Reputation: 43
I need to generate a string that can match another both containing special characters. I wrote what I thought would be a simple method, but so far nothing has given me a successful match.
I know that specials characters in c++ are preceded with a "\". Per example a single quote would be written as "\'".
string json_string(const string& incoming_str)
{
string str = "\\\"" + incoming_str + "\\\"";
return str;
}
And this is the string I have to compare to:
bool comp = json_string("hello world") == "\"hello world\"";
I can see in the cout stream that in fact I'm generating the string as needed but the comparison still gives a false
value.
What am I missing? Any help would be appreciated.
Upvotes: 2
Views: 1417
Reputation: 25536
In C++ string literals are delimited by quotes.
Then the problem arises: How can I define a string literal that does itself contain quotes? In Python (for comparison), this can get easy (but there are other drawbacks with this approach not of interest here): 'a string with " (quote)'
.
C++ doesn't have this alternative string representation1, instead, you are limited to using escape sequences (which are available in Python, too – just for completeness...): Within a string (or character) literal (but nowhere else!), the sequence \"

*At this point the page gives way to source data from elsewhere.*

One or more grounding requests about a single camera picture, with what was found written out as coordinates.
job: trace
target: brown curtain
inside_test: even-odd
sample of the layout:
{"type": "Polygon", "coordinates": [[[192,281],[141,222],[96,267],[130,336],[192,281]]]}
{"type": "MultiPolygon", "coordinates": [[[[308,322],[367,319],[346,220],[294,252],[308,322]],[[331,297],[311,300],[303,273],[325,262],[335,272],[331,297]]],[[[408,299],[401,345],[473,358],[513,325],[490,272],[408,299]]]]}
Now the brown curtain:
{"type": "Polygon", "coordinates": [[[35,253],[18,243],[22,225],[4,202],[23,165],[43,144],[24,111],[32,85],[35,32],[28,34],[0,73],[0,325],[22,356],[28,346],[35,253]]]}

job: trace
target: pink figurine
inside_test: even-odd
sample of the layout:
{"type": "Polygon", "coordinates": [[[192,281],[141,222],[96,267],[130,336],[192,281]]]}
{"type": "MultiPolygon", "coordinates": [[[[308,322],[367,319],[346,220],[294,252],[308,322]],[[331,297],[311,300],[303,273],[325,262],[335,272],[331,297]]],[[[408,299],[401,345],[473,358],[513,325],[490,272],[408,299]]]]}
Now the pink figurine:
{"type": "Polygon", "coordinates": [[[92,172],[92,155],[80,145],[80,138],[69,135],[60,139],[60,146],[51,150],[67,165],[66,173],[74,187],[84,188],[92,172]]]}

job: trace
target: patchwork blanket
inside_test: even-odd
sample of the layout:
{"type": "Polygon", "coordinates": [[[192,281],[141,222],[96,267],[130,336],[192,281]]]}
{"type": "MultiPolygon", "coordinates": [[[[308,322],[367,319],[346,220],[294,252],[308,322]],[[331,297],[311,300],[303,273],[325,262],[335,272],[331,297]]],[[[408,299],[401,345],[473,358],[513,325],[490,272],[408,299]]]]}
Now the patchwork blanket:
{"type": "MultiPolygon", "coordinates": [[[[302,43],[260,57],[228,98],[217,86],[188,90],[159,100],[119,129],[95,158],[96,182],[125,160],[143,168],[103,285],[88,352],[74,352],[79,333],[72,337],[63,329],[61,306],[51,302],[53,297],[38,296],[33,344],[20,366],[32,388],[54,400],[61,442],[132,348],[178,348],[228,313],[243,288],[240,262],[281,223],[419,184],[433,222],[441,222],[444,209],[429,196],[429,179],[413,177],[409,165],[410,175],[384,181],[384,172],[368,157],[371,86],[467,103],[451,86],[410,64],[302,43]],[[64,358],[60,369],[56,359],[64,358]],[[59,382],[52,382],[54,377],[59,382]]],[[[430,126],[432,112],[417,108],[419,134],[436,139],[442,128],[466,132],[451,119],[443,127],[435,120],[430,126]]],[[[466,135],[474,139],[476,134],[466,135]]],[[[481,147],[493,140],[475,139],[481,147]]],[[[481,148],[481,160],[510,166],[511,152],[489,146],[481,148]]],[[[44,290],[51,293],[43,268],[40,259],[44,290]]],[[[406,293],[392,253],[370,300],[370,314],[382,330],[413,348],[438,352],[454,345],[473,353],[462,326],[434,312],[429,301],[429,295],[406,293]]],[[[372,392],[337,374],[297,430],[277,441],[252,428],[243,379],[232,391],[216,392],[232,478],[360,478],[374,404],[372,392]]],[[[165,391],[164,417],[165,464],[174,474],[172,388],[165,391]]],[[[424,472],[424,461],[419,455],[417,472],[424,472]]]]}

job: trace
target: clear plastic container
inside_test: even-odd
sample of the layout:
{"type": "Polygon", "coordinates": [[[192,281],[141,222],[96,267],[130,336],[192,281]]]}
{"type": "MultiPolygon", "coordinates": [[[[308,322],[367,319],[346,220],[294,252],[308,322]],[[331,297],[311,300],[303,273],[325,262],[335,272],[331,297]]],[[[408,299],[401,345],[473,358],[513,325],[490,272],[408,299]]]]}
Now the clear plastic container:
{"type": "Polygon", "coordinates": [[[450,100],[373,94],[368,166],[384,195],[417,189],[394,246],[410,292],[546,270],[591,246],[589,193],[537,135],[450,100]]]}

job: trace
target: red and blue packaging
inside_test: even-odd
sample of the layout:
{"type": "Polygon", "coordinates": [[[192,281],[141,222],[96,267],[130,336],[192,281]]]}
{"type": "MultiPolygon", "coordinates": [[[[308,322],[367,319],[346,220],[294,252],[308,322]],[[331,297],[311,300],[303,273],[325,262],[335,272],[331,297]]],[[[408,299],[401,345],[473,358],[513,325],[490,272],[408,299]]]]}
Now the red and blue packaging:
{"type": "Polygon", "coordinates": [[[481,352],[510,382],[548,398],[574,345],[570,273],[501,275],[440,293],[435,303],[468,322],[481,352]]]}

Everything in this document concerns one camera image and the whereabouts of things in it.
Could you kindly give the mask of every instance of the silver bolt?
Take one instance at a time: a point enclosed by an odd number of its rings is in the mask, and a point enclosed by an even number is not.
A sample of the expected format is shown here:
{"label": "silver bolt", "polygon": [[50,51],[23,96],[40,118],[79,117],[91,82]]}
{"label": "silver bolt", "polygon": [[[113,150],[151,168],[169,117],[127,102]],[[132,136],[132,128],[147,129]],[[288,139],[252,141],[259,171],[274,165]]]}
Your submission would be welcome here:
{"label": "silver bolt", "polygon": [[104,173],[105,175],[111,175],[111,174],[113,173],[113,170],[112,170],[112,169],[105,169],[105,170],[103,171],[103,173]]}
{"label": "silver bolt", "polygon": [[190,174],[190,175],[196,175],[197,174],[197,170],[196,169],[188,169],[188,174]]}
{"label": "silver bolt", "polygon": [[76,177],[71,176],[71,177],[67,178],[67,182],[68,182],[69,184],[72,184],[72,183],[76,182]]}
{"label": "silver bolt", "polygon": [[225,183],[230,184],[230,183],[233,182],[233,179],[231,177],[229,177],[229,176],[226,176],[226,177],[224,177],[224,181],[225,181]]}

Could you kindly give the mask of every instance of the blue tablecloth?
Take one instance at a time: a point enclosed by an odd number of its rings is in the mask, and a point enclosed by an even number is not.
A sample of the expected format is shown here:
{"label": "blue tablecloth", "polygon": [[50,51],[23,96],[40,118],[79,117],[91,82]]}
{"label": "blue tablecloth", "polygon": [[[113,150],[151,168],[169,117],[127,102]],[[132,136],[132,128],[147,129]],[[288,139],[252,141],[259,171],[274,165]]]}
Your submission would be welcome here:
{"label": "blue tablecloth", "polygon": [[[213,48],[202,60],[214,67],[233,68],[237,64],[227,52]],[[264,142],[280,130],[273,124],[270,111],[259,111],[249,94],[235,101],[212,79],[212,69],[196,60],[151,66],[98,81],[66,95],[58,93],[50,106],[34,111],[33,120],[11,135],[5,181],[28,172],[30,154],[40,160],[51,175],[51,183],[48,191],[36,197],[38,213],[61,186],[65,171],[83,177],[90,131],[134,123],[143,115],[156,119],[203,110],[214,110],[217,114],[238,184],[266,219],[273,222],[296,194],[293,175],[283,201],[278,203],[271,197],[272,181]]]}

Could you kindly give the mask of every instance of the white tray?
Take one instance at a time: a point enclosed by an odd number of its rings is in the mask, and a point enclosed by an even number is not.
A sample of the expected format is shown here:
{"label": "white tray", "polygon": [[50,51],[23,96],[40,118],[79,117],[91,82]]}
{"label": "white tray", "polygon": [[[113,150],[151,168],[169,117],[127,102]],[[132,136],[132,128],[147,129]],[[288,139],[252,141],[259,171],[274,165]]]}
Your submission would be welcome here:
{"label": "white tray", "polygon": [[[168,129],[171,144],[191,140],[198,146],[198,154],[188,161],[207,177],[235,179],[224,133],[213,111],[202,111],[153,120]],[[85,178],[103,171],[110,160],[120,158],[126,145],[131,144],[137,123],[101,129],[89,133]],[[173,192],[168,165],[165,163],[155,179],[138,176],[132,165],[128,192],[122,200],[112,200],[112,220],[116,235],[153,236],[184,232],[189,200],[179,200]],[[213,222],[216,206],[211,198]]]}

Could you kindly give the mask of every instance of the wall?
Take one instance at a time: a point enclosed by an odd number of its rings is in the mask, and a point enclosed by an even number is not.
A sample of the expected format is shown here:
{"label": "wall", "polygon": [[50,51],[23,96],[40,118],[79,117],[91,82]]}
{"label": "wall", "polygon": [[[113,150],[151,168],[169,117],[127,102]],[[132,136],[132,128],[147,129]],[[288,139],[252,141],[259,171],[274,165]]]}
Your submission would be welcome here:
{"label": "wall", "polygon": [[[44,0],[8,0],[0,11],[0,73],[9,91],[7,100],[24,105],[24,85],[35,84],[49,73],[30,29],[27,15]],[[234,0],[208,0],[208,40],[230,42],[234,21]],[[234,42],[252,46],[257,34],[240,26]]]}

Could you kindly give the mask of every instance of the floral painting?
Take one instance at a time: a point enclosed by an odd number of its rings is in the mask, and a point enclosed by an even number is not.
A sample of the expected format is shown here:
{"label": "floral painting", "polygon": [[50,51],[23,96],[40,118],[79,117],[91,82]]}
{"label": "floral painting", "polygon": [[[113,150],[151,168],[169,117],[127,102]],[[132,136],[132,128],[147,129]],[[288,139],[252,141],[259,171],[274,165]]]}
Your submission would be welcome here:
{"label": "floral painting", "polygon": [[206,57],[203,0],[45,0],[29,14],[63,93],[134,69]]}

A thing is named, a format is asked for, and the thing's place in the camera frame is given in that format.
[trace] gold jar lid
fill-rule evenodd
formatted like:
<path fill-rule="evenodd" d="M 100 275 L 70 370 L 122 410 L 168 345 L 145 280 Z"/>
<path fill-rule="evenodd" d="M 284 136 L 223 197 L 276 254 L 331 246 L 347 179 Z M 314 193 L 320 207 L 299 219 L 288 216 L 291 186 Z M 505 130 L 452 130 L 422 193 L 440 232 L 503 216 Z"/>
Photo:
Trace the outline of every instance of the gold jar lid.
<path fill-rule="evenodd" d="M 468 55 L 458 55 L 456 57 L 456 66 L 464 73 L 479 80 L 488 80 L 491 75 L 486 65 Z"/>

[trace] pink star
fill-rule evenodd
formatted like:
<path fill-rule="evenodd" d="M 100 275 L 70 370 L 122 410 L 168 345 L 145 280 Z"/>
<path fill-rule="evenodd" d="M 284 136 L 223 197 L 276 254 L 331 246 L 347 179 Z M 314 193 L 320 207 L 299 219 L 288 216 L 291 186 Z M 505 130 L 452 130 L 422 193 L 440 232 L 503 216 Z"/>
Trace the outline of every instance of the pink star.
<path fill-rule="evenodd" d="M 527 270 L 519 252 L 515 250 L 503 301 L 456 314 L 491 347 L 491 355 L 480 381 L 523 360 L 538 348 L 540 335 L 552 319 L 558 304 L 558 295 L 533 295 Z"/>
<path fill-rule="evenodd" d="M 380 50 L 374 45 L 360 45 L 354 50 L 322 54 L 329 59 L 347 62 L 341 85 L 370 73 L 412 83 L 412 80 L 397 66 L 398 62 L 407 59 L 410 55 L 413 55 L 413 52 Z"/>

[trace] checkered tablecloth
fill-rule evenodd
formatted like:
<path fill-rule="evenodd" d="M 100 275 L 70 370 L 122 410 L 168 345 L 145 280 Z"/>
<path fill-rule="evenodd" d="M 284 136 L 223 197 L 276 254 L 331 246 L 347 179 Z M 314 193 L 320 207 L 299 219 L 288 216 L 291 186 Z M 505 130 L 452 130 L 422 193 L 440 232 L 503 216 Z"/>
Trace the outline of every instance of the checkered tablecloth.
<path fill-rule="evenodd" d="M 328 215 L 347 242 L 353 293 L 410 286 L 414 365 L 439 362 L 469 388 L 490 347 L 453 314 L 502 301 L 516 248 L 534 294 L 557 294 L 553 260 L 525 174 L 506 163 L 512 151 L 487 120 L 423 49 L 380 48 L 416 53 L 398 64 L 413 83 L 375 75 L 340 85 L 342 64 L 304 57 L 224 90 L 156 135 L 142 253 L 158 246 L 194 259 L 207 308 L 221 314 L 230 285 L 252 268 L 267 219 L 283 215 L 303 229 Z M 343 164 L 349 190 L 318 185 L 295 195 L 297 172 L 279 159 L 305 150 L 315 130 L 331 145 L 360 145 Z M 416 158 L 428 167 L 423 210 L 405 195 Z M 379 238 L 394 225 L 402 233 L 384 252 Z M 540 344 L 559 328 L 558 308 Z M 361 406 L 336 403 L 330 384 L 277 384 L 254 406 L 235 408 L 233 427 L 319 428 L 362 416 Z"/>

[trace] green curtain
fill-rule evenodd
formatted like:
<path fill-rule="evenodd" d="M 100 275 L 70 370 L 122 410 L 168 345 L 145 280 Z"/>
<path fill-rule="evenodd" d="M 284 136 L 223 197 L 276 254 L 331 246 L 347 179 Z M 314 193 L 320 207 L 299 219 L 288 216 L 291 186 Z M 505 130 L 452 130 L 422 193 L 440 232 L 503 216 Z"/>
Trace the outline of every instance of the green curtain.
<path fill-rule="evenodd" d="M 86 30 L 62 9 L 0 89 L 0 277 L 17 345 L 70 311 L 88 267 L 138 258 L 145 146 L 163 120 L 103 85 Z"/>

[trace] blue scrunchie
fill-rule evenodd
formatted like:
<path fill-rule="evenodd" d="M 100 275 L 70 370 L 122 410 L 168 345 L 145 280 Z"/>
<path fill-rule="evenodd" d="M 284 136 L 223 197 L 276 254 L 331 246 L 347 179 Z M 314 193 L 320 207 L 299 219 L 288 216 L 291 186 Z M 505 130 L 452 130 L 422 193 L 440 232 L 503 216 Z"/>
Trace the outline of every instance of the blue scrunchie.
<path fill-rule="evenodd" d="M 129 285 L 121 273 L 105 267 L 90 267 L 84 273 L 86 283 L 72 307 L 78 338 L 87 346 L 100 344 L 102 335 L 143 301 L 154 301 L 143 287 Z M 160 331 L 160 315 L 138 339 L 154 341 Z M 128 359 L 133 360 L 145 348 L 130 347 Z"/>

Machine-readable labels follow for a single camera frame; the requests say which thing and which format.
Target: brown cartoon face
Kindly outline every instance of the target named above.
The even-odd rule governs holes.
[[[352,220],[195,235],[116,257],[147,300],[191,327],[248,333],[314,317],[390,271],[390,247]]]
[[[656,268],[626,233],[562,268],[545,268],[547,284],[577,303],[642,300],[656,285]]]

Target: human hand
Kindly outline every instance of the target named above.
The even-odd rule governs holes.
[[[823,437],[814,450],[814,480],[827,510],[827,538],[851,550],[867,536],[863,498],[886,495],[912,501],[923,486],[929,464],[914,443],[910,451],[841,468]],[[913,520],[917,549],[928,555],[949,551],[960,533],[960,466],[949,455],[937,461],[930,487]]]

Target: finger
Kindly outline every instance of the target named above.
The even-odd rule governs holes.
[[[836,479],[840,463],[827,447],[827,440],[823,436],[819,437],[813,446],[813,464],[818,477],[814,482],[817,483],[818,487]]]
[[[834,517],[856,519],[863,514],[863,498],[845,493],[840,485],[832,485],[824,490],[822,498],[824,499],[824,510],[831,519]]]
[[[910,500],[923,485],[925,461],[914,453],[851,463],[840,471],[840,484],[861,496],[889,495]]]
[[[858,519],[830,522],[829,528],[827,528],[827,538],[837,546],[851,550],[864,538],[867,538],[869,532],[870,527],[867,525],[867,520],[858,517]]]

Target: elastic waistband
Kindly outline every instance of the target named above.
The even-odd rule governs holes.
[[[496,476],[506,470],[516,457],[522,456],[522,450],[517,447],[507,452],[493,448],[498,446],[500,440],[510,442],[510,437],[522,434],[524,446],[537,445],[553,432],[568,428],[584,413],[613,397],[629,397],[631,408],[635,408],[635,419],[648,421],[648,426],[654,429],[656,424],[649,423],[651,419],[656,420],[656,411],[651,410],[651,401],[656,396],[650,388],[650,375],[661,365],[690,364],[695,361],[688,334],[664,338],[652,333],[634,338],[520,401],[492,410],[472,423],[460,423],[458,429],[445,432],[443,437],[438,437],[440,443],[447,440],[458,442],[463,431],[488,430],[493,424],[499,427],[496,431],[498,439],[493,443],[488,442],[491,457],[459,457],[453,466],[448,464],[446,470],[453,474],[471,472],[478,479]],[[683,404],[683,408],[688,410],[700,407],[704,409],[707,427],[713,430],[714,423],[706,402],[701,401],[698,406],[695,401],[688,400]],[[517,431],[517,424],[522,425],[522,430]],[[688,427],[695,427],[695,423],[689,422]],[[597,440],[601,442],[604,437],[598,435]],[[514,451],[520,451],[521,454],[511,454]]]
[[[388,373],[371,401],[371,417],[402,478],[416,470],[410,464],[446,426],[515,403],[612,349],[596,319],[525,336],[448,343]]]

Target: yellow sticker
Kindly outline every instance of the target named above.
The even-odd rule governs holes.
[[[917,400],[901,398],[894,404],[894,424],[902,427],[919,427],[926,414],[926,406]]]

will be replaced by a single quote in the resulting string.
So "\"hello world\""
defined as character array would be:
{ '"', 'h', 'e', 'l', 'l', 'o', ' ', 'w', 'o', 'r', 'l', 'd', '"', 0 };
Note that now the escape character is not necessary...
Within your json_string
function, you append additional backslashes, though:
"\\\""
{ '\', '"', 0 }
//^^^
Note that I wrote '\'
just for illustration! How would you define single quote? By escaping again! '\''
– but now you need to escape the escape character, too, so a single backslash actually needs to be written as '\\'
here (wheras in comparison, you don't have to escape the single quote in a string literal: "i am 'singly quoted'"
– just as you didn't have to escape the double quote in the character literal).
As JSON uses double quotes for strings, too, you'd most likely want to change your function:
return "\"" + incoming_str + "\"";
or even much simpler:
return '"' + incoming_str + '"';
Now
json_string("hello world") == "\"hello world\""
would yield true...
1 Side note (stolen from answer deleted in the meanwhile): Since C++11, there are raw string literals, too. Using these, you don't have to escape either.
Upvotes: 0
Reputation: 452
bool comp = json_string("hello world") == "\"hello world\"";
This will definitely yield false. You are creating string \"hello world\"
by json_string("hello world")
but comparing it to "hello world"
The problem is here:
string str = "\\\"" + incoming_str + "\\\"";
In your first string literal of str, the first character backlash that you’re assuming to be treated like escape character is not actually being treated an escape character, rather just a backslash in your string literal. You do the same in your last string literal.
Do this:
string str = "\"" + incoming_str + "\"";
Upvotes: 0
Reputation: 4147
One way is to filter one string and compare this filtered string. For example:
#include <iostream>
#include <algorithm>
using namespace std;
std::string filterBy(std::string unfiltered, std::string specialChars)
{
std::string filtered;
std::copy_if(unfiltered.begin(), unfiltered.end(),
std::back_inserter(filtered), [&specialChars](char c){return specialChars.find(c) == -1;});
return filtered;
}
int main() {
std::string specialChars = "\"";
std::string string1 = "test";
std::string string2 = "\"test\"";
std::cout << (string1 == filterBy(string2, specialChars) ? "match" : "no match");
return 0;
}
Output is match
. This code also works if you add an arbitrary number of characters to specialChars
.
If both strings contain special characters, you can also put string1
through the filterBy
function. Then, something like:
"\"hello \" world \"" == "\"hello world "
will also match.
If the comparison is performance-critical, you might also have a comparison that uses two iterators, getting a comparison complexity of log(N+M), where N and M are the sizes of the two strings, respectively.